### Exercise requirements
Search the listing below for the string "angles" and show each line that contains it.
'''
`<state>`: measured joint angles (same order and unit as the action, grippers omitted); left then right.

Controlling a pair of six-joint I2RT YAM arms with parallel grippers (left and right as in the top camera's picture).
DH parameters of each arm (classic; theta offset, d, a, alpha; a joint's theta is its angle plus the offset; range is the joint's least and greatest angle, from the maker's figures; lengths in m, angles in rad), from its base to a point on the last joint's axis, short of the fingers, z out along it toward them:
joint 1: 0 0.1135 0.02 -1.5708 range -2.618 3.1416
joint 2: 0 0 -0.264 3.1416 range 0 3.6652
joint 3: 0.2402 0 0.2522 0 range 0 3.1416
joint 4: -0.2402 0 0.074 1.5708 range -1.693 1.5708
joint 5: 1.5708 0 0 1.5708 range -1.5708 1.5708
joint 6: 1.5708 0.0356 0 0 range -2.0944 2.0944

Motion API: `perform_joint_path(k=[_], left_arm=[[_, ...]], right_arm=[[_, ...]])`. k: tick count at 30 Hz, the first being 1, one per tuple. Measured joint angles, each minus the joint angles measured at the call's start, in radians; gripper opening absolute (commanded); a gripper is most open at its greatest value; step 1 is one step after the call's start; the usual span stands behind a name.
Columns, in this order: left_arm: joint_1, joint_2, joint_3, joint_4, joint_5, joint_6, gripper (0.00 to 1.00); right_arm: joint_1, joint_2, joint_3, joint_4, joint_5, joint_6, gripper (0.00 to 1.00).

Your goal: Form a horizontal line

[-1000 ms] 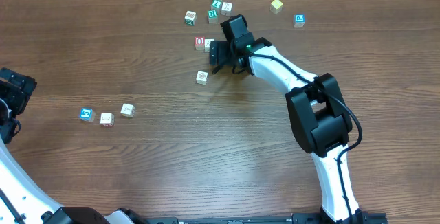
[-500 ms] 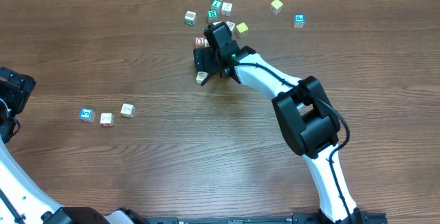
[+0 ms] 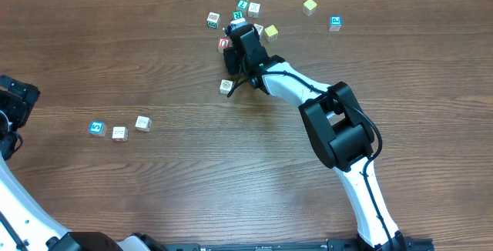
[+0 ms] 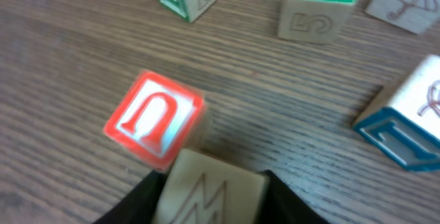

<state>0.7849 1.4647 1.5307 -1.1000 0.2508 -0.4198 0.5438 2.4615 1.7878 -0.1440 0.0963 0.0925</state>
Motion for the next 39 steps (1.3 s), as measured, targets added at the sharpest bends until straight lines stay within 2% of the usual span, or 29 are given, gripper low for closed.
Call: perform_joint_path(k=[3, 7, 16, 20, 24, 29, 32, 39], left_arm=[[0.000, 0.000, 0.000, 0.000, 0.000, 0.000, 1.00], [0.000, 0.000, 0.000, 0.000, 0.000, 0.000, 1.00], [0.000, 0.000, 0.000, -0.004, 0.000, 0.000, 0.99], [0.000, 0.000, 0.000, -0.007, 0.001, 0.003, 0.96], [0.000, -0.003, 0.000, -0.006, 0.072, 0.055, 0.95], [0.000, -0.050, 0.000, -0.002, 0.209, 0.133, 0.97], [0.000, -0.106, 0.002, -0.001, 0.265, 0.160, 0.97], [-0.008, -0.127, 0.008, -0.030, 0.299, 0.169, 0.99]], right_arm=[[-0.002, 0.000, 0.000, -0.004, 0.000, 0.003, 0.23], [-0.002, -0.019, 0.002, -0.062, -0.003, 0.005, 0.16], [0.002, -0.219, -0.023, -0.311, -0.039, 0.010, 0.14], [0.019, -0.372, -0.023, -0.374, -0.167, 0.035, 0.12], [0.082, -0.395, -0.023, -0.400, -0.302, 0.180, 0.09], [0.205, -0.383, -0.040, -0.398, -0.324, 0.389, 0.09], [0.328, -0.357, -0.064, -0.379, -0.210, 0.531, 0.09], [0.439, -0.272, -0.074, -0.349, -0.060, 0.805, 0.09]])
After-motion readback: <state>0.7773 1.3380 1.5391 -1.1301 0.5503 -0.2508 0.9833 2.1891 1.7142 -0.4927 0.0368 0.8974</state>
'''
### Task response
`<state>`: measured joint angles (same order and unit as the action, grippers omitted); left then right.
DH parameters of each arm (classic; theta offset, d, a, alpha; a joint's theta is its angle plus the offset; range is the joint's least and greatest angle, from the maker's figures; lengths in m, angles in rad), from its base to a point on the last joint's axis, short of the fingers, z out along it toward them:
Motion API: `perform_joint_path(k=[_], left_arm=[[_, ...]], right_arm=[[_, ...]])`. k: tick count at 30 Hz, the first being 1, one per tuple. Measured joint angles, each minus the joint angles measured at the call's start, in radians; gripper opening absolute (commanded); a gripper is most open at its greatest value; step 1 is one step after the call's start; the usual span stands behind a name.

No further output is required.